Awesome! Thanks so much for the quick response. I guess I could've given this a few more seconds of thought before creating this issue, but I really appreciate the swift code update 🙌

The 2n x 2n distance matrix doesn't error out, but it doesn't quite work—all the deltas >=0.5 (assuming a symmetric parcellation) yield nonsense maps. That is, when the delta is such that some of the inf values in the distance matrix are included in the kernel, the sm_xperm result in theBase.__call__() function (L129) is a masked array where all the values are masked. This means that the final regression step will return identical values for all deltas >= 0.5 (with betas = 0).

One potentially straightforward solution would be to limit the deltas to be scaled for each hemisphere (i.e., if I provide bilateral data my delta of 0.9 should only take the 90% KNN for a single hemisphere, not both hemispheres), but it's a Monday so I can't think of a particularly nice way for users to specify their distance matrix is bilateral (beyond a "dumb" check for whether there are inf values in it which seems liable to breaking).

Let me know if you have any thoughts, and thanks again!

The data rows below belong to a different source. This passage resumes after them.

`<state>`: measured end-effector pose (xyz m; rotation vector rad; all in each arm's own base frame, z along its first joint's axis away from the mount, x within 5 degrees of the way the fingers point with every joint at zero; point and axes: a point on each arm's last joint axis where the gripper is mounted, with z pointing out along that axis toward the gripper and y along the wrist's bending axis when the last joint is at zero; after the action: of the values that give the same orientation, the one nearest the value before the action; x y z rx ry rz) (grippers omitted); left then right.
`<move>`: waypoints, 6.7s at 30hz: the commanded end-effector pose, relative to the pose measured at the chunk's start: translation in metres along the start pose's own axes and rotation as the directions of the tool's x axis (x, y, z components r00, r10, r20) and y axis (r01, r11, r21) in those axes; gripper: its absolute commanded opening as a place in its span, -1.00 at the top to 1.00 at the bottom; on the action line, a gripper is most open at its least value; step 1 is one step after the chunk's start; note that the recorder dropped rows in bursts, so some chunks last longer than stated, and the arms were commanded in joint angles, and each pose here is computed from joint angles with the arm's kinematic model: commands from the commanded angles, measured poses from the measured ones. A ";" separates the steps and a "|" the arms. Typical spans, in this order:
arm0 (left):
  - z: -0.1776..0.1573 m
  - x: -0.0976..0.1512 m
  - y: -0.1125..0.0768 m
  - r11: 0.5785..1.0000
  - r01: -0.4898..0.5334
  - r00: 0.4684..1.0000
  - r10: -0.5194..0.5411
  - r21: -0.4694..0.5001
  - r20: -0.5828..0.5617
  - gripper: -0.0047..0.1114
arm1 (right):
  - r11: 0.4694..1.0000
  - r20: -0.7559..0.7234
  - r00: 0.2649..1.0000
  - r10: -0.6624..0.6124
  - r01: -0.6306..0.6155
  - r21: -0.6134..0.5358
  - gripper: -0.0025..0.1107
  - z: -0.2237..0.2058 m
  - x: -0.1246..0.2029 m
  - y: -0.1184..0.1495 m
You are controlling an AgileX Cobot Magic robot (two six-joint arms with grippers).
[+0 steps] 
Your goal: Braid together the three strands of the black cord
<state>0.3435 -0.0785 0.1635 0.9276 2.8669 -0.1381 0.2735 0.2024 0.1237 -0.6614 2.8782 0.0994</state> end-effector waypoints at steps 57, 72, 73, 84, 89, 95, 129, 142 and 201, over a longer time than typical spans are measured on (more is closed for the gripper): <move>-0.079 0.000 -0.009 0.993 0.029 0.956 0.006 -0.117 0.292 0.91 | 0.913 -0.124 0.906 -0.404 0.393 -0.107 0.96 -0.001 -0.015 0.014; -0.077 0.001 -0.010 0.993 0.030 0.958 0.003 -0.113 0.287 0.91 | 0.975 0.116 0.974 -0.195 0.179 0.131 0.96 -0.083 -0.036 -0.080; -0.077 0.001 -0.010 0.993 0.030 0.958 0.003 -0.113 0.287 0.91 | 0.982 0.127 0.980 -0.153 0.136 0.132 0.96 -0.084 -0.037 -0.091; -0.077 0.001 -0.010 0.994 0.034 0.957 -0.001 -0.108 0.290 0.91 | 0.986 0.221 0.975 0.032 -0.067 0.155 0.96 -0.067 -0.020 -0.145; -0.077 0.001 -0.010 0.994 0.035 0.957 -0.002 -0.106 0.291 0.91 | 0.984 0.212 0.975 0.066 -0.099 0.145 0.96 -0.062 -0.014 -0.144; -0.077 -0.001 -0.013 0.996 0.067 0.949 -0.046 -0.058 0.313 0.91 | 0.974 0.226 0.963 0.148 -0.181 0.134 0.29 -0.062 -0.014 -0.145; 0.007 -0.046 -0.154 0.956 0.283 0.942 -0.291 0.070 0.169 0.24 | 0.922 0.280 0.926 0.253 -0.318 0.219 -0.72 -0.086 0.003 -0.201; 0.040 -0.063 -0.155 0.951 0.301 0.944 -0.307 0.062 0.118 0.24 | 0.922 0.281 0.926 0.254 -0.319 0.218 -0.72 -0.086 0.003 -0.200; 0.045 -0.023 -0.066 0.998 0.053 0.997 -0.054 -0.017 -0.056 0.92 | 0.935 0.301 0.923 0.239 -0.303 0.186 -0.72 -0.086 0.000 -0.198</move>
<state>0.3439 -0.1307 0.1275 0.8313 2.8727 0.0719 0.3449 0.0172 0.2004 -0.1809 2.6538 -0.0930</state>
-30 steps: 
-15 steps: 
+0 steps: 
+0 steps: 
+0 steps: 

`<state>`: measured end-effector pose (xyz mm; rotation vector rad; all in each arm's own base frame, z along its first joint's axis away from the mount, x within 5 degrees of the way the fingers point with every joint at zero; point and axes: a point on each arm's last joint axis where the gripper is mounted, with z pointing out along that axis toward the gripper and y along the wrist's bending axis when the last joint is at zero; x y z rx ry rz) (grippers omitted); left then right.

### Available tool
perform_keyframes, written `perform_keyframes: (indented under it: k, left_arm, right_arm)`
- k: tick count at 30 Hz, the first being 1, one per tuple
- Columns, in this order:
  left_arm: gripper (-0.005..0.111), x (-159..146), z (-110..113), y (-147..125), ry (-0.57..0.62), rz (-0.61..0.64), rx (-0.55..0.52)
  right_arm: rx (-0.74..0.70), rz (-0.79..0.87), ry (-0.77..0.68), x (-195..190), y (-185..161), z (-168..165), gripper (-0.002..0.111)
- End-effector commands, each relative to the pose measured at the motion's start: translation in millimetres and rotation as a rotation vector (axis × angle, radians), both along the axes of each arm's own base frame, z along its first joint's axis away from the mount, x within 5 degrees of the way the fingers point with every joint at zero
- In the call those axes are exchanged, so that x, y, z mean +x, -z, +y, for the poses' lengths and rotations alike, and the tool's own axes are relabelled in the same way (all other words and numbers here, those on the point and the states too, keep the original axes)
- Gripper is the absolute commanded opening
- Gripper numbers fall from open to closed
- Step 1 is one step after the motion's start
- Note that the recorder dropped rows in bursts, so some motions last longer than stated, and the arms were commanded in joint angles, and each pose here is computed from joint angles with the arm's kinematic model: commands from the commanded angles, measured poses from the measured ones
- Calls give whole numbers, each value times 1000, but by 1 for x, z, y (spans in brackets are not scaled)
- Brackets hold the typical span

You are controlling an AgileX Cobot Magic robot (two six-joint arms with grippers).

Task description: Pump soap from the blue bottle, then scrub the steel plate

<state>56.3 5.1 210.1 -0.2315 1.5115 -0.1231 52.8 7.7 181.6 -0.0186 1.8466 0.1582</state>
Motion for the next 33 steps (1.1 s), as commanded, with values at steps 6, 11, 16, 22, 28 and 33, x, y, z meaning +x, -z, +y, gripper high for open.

llevitis commented 3 years ago

Hi @rmarkello and @jbburt - I came across this issue as I was also trying to use BrainSMASH as part of a whole brain analysis. I tried the suggested approach of creating a 2N x 2N matrix and setting the two off-diagonal quadrants to NaN, but I get an error about the NaN values when I call the

TypeError: ufunc 'isnan' not supported for the input types, and the inputs could not be safely coerced to any supported types according to the casting rule ''safe'' when I call Base. If either of you have any suggestion for another value to pass instead of NaN

I would appreciate any input about what I might need to do differently in constructing the distance matrix or if there have been any relevant updates made to the toolbox since @rmarkello first made this issue. Thank you in advance for your help!

jbburt commented 3 years ago

Hi Liza,

Notice that there is only a slight distinction between 1) computing surrogate maps for each hemisphere independently and then combining them to form a bilateral surrogate map, and 2) using a 2N x 2N distance matrix with NaNs/INFs for off-diagonal matrix elements. The only difference is that the latter fits the variogram (and thus, the spatial autocorrelation) for the two hemispheres in aggregate, rather than separately. So regardless of which of these two methods you were to use, the two hemispheres for each bilateral surrogate map are effectively uncorrelated.

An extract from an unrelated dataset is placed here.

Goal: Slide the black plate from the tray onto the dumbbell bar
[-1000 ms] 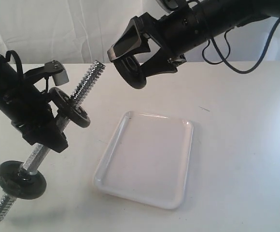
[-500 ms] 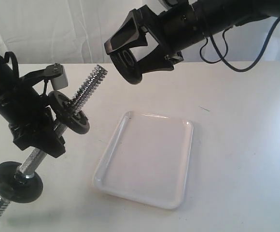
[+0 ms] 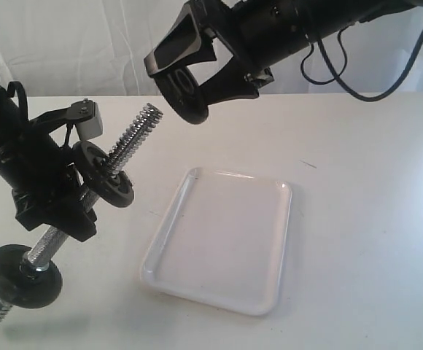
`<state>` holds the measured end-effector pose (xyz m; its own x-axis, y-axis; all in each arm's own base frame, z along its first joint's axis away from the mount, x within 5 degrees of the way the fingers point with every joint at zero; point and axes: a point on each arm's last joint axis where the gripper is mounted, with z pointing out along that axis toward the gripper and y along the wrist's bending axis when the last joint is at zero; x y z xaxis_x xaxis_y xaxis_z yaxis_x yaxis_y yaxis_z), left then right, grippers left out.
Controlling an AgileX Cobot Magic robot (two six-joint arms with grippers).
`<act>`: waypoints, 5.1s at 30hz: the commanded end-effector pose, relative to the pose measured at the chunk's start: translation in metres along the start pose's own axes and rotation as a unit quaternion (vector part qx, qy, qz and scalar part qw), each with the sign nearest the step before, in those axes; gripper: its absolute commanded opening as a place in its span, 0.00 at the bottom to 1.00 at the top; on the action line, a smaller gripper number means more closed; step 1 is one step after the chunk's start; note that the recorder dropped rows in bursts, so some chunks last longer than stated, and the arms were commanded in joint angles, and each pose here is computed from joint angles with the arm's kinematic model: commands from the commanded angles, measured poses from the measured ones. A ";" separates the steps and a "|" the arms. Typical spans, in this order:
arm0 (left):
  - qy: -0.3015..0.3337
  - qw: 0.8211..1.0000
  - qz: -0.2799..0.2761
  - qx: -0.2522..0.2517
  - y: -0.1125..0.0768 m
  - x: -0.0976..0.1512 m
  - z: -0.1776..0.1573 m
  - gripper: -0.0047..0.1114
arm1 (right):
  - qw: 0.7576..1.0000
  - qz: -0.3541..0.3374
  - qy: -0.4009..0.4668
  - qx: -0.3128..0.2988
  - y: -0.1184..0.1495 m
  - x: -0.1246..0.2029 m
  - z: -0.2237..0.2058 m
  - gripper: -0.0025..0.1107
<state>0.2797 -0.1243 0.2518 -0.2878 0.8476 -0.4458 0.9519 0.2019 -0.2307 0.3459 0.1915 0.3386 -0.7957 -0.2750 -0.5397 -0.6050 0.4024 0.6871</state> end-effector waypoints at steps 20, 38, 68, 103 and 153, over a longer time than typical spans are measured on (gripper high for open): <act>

What I recommend you do is generate a set of surrogate maps for one hemisphere, then mirror these unilateral surrogate maps contralaterally to get the other hemisphere. This is for a few reasons: 1) biological brain maps often exhibit a high degree of bilateral symmetry. This is something you can test empirically using your target brain map. 2) Because of 1), mirroring contralaterally is probably going to yield a more conservative statistical estimate. In other words, it should be more difficult to get a significant result when mirroring the surrogate maps rather than generating them independently (or using the 2N x 2N approach). 3) If you generate each hemisphere independently, you're introducing the assumption into your null hypothesis that the two hemispheres are completely uncorrelated. Perhaps this makes sense for your application but in general I'm not sure whether this is a useful null hypothesis to reject.

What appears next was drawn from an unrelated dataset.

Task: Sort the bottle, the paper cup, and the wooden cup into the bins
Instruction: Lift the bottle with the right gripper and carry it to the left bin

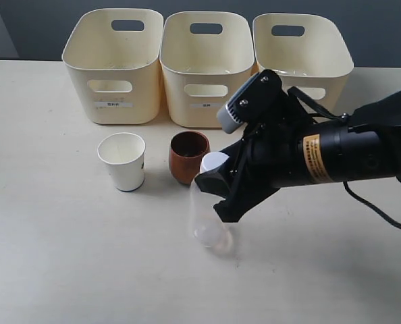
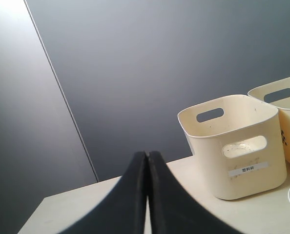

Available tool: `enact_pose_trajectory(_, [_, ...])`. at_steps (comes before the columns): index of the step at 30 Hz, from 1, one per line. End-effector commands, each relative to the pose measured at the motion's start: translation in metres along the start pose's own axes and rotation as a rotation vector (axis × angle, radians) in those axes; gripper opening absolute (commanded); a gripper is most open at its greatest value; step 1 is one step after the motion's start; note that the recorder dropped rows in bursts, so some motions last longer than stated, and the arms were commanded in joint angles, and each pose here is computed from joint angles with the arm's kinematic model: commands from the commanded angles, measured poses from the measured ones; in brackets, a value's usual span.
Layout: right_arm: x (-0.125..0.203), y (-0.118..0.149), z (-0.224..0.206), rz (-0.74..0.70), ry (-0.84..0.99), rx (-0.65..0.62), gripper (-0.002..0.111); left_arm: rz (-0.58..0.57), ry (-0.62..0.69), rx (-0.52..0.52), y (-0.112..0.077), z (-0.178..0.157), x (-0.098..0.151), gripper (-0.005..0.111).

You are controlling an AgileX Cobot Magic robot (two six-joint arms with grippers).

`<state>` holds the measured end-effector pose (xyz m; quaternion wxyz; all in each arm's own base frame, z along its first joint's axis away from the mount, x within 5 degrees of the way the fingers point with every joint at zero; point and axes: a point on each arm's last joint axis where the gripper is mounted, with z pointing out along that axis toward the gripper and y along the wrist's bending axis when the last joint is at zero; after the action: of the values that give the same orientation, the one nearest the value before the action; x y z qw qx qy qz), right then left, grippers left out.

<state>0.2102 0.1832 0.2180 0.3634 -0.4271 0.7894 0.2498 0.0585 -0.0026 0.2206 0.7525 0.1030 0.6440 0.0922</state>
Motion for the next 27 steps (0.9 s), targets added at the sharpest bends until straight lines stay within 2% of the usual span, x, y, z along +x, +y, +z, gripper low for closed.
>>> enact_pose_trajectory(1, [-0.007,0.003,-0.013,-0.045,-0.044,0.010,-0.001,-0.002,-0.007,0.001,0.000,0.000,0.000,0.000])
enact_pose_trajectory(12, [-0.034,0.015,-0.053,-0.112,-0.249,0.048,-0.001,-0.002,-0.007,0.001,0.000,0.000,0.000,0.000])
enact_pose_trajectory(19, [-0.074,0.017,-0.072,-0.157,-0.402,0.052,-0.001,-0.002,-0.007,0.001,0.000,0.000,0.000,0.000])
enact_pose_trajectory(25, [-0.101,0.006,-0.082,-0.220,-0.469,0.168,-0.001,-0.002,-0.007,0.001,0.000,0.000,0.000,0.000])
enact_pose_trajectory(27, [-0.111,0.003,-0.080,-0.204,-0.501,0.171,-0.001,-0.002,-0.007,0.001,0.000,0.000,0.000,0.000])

As a side note, I think the most theoretically principled approach to generating bilateral surrogate maps would be to compute the full 2N x 2N distance matrix while tracing streamlines through inter-hemispheric corpus-callosal tracts (in other words, actually computing the values in the two off-diagonal quadrants). But in all likelihood this would be a significant methodological lift so I'm not sure it's a path that you want to go down.

llevitis commented 3 years ago

Hi @jbburt - thank you so much for the thorough explanation! That makes a lot of sense about mirroring contralaterally being a safer or more conservative way of determining significance. Regarding the suggestion to trace streamlines through inter-hemispheric corpus-callosal tracts, that certainly sounds like the most optimal approach and one that I will take a stab at doing. In the meantime, I'll generate preliminary significance values using the simpler approach first.